Closed KoichiHashikawa closed 1 year ago

KoichiHashikawa commented 1 year ago

Hello @kkdey,

I really appreciate your significant contribution to the community and for sharing the fantastic sc-linker programs. I posted this question both here and in scgenetics as I am not sure which one is relevant.

I have following questions regarding NMF, especially some lines in "(https://github.com/karthikj89/scgenetics/tree/master/src/jointNMF)/jointNMF.py" and "(https://github.com/karthikj89/scgenetics/blob/master/src/1.generateNMFModules.ipynb)".

1) data normalization In the sc-linker paper's method section, the authors said log (normalized) expression data was used.
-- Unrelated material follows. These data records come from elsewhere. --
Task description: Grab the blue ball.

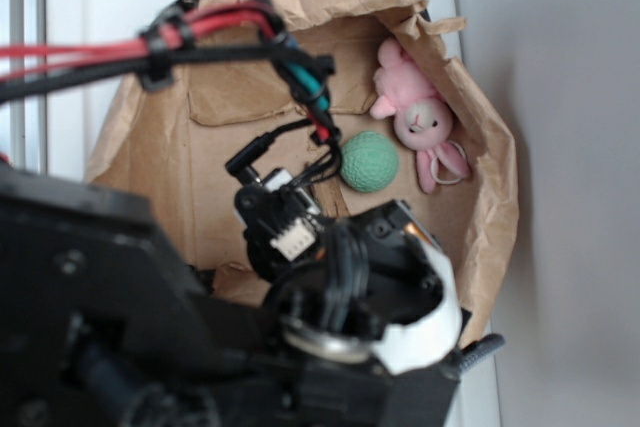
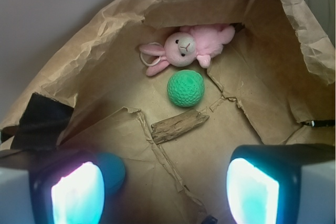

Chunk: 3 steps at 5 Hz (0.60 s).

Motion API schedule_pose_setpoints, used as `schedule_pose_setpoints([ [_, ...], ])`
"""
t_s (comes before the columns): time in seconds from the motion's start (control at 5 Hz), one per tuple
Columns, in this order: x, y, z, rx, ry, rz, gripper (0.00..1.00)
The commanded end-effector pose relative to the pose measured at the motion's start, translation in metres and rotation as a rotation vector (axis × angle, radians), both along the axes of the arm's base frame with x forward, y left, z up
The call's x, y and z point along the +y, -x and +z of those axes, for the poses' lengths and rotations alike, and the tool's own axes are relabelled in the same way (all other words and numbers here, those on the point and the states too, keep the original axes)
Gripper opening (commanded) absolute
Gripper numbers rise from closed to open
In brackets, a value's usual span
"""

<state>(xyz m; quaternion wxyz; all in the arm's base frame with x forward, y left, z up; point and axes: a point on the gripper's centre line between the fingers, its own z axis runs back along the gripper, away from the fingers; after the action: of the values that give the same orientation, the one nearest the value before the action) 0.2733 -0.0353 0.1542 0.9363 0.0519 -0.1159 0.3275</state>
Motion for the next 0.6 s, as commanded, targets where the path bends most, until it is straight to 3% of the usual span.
schedule_pose_setpoints([
  [0.0, 0.021, -0.010, 0.044, -0.065, 0.249, 0.230, 1.00],
  [0.2, 0.036, -0.042, 0.040, 0.050, 0.341, 0.314, 1.00],
  [0.4, 0.061, -0.065, 0.017, 0.154, 0.373, 0.508, 1.00],
])
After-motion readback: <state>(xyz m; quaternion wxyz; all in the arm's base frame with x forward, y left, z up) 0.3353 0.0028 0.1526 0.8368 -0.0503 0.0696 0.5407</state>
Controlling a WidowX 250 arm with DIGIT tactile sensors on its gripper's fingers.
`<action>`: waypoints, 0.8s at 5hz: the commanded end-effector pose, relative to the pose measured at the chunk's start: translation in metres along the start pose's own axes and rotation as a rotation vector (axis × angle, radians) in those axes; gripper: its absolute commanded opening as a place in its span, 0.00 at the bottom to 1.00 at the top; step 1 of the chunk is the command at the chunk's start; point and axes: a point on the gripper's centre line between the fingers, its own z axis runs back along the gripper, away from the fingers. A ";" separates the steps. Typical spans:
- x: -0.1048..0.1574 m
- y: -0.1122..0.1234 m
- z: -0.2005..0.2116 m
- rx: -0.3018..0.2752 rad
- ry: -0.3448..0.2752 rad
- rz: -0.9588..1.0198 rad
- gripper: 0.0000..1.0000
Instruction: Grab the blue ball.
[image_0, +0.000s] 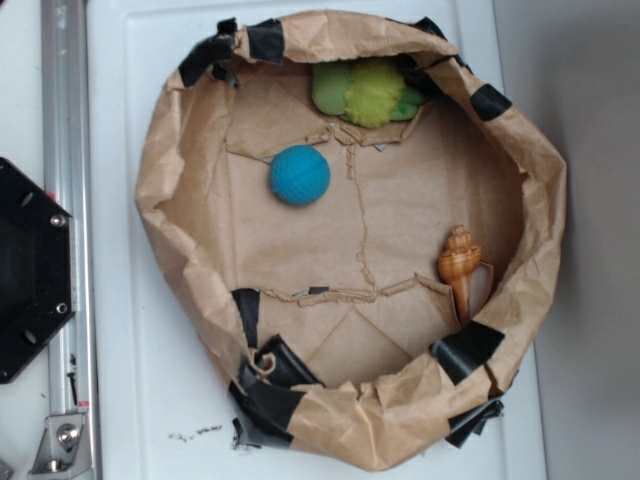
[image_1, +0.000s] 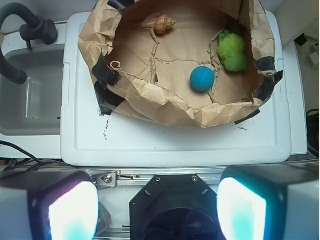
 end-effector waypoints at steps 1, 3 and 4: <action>0.000 0.000 0.000 0.000 0.000 0.000 1.00; 0.088 0.032 -0.081 -0.214 -0.188 0.457 1.00; 0.127 0.068 -0.127 -0.179 -0.214 0.555 1.00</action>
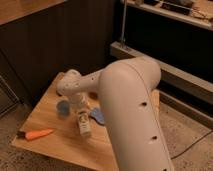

But in "1.generateNMFModules.ipynb" the raw counts data (X) was normalized by max (X/np.max(X)). Similarly, in "jointNMF.py", similar normalization was used. self.Xh = scipy.sparse.csr_matrix(Xh).copy() self.Xd = scipy.sparse.csr_matrix(Xd).copy() self.Xh = self.Xh/np.max(self.Xh) self.Xd = self.Xd/np.max(self.Xd)

I think for correcting seq depth etc, log norm data should be used here. Which one is actually used? What is the rationale of the normalization used in your code?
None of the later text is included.